Meitav Dagan, a 29-year-old law student from Tel Aviv, recently logged onto the official website of the Israel State Archives to watch a video clip depicting the reading of the Declaration of Independence, by David Ben-Gurion. The archives’ home page has a direct link to YouTube, and there, beneath an Israeli flag, the state symbol, and the words “Prime Minister’s Office − Israel State Archives,” you can see and hear Ben-Gurion reading out the declaration.
The clip is identified throughout by the caption “Israel State Archives,” in English. It does not say whether it was in fact produced by the archives. Either way, it is a fabrication: As far as is known, no complete film recording exists of the reading of the declaration, and indeed, Ben-Gurion himself is only seen in the clip for a few seconds. For the remainder of the film, only his voice is heard, against a backdrop of assorted historical photographs.

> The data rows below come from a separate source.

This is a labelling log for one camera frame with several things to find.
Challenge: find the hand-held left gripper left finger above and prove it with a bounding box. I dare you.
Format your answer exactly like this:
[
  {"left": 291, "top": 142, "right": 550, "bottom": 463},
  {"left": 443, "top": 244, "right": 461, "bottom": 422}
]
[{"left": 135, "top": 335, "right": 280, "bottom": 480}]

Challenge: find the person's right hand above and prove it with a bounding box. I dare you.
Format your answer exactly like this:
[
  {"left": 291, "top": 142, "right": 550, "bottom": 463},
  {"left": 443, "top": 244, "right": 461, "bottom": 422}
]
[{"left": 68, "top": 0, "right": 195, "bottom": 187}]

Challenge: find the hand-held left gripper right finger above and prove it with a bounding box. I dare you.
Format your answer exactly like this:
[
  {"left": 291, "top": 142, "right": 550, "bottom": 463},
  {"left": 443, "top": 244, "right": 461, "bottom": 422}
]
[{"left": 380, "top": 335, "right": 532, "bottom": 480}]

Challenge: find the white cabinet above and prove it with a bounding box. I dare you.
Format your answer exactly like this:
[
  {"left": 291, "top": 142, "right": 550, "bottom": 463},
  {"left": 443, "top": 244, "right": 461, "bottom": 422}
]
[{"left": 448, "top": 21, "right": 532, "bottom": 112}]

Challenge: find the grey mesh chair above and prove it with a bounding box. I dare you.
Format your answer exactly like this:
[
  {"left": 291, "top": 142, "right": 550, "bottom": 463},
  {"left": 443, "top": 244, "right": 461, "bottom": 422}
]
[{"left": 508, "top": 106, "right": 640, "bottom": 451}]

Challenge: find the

Dagan noticed that the wording of the declaration heard in the clip omits the announcement that an Israeli constitution would be in place no later than October 1, 1948. That is not the only omission: Also missing is the announcement that Israel is prepared to cooperate with the United Nations to implement the General Assembly resolution of November 29, 1947. When Ben-Gurion read out these words, the partition borders set by the UN were no longer relevant, but the possibility cannot be ruled out that the website of the Israel State Archives directs visitors to a video clip that was censored with political intention.
The state archivist, Dr. Yehoshua Freundlich, said this week that he does not know who edited the clip and why. In any case, Freundlich added, the Internet site of the archives will in future include the complete version of the Declaration of Independence, in Ben-Gurion’s voice, along with a note clarifying that the clip posted on YouTube does not contain the full version of the document.

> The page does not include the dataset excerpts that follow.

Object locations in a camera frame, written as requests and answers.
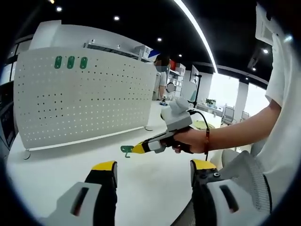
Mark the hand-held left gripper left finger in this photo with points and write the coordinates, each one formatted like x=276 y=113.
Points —
x=94 y=200

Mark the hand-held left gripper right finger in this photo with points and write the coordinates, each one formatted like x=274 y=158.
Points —
x=211 y=202

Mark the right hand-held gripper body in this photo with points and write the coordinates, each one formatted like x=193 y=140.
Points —
x=176 y=117

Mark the green hook assembly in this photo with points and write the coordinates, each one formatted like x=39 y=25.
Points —
x=83 y=63
x=127 y=148
x=58 y=62
x=70 y=62

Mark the white pegboard mounting plate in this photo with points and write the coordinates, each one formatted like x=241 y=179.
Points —
x=82 y=106

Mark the person's right hand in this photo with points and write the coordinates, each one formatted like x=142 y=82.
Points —
x=192 y=141

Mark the yellow cloth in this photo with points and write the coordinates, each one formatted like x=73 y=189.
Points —
x=203 y=124

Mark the potted plant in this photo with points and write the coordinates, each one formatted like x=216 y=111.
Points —
x=211 y=101

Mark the shelf rack with storage bins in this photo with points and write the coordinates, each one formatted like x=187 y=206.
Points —
x=178 y=70

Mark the monitor on black stand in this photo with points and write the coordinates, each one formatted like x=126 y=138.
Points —
x=194 y=74

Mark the grey mesh office chair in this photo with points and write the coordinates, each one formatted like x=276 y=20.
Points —
x=254 y=179

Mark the pale office chair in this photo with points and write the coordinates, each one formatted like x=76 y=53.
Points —
x=229 y=113
x=244 y=115

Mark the ceiling light strip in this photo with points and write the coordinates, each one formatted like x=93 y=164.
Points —
x=207 y=40

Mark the metal shelf rack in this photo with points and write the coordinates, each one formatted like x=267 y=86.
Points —
x=113 y=50

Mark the grey desk cabinet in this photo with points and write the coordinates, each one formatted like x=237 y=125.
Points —
x=8 y=122

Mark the ceiling air conditioner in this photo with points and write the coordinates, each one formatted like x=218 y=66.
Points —
x=263 y=23

David Tidhar was the first Hebrew detective. Born in Jaffa in 1897, he joined the Mandatory police force, worked as a police officer in Jerusalem, and in 1926 opened an office as a private investigator. He was the focus of a series of pamphlets published in 1932 as part of the Sifriat Balash (The Detective Library) series. His life’s adventures − including his service in one of the Hebrew regiments during World War I, his service in the Haganah, his work as a spy, and his community activity − furnished several autobiographical works, but his main contribution to history took the form of an encyclopedia devoted to the pioneers of the pre-state Jewish community: 19 volumes containing some 6,000 biographical sketches of people, many of whom have been universally forgotten and are remembered only in Tidhar’s “Encyclopedia of Founders and Builders of Israel.”
Tidhar was not the first biographer in Palestine: He was preceded by Pinchas Grayevsky, a Jerusalemite. But to this day Tidhar’s encyclopedia is unrivaled. He was his own publisher; most of the volumes were printed in editions of a thousand or so copies, which he himself also sold.

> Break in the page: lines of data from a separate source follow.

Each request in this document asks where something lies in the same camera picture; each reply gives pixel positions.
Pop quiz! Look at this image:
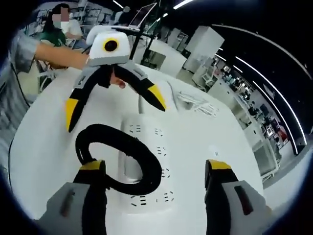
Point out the white desk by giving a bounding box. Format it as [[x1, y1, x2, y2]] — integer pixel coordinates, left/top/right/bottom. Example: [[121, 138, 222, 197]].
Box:
[[8, 62, 266, 235]]

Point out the black charger cable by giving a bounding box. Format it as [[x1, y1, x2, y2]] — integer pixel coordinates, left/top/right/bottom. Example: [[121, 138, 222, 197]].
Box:
[[75, 124, 162, 195]]

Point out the white power strip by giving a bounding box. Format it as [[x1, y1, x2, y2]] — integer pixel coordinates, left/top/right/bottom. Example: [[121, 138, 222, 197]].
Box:
[[116, 114, 177, 214]]

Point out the open laptop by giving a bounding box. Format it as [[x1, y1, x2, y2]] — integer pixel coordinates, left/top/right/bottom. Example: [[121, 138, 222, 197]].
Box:
[[128, 2, 157, 27]]

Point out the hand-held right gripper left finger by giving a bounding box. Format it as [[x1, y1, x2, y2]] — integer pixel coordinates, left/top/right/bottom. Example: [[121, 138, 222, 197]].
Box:
[[40, 159, 108, 235]]

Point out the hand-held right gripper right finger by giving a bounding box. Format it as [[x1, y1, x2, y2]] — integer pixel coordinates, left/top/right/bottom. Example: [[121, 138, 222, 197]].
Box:
[[204, 158, 272, 235]]

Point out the coiled white cable bundle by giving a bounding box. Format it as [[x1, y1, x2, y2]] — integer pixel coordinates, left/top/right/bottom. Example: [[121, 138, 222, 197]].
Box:
[[175, 90, 220, 118]]

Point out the person's left hand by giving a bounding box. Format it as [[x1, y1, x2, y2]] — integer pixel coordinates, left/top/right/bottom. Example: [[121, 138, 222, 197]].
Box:
[[110, 70, 127, 89]]

Bezalel Tidhar occasionally still comes across volumes of his father’s encyclopedia in used-book stores; a complete series costs about NIS 4,000. Now they are getting a new lease of life thanks to the digital edition in Hebrew launched on the website of Touro College, a network of Jewish colleges headquartered in the United States. It is difficult to overstate the importance of this enterprise, which began two years ago and is now very user-friendly: http://www.tourolib.org/node/211
Birth of an idea
It is customary to say that the United Nations was founded in 1945 in San Francisco. This is true only formally. A new book by Dan Plesch, a British expert on international relations, contends that the organization was actually “born” in a bathroom in the White House and that it happened in 1941. Plesch mentions the “Declaration by United Nations” of January 1, 1942 − an international commitment to joint action against Nazi Germany; furthermore the forces that invaded Normandy on June 6, 1944, were dubbed the armies of the UN. Plesch therefore suggests terming the Allied defeat of Germany a UN victory.
According to the book, “America, Hitler and the UN: How the Allies Won World War II and Forged a Peace” (I.B. Tauris), the term was hatched in the mind of U.S. President Franklin D. Roosevelt, shortly after he went to sleep on December 28, 1941. When he awoke the next morning, he rushed into the room where Winston Churchill was being hosted during a visit to the White House − and found him in the bathroom. The previous evening, the two leaders had debated what to call the new coalition. “The United Nations,” Roosevelt now cried. Churchill wrapped himself in a towel, emerged from the bathroom and said: “Good.” He looked like a pink cherub, Roosevelt said later, using a word whose origin is Hebrew.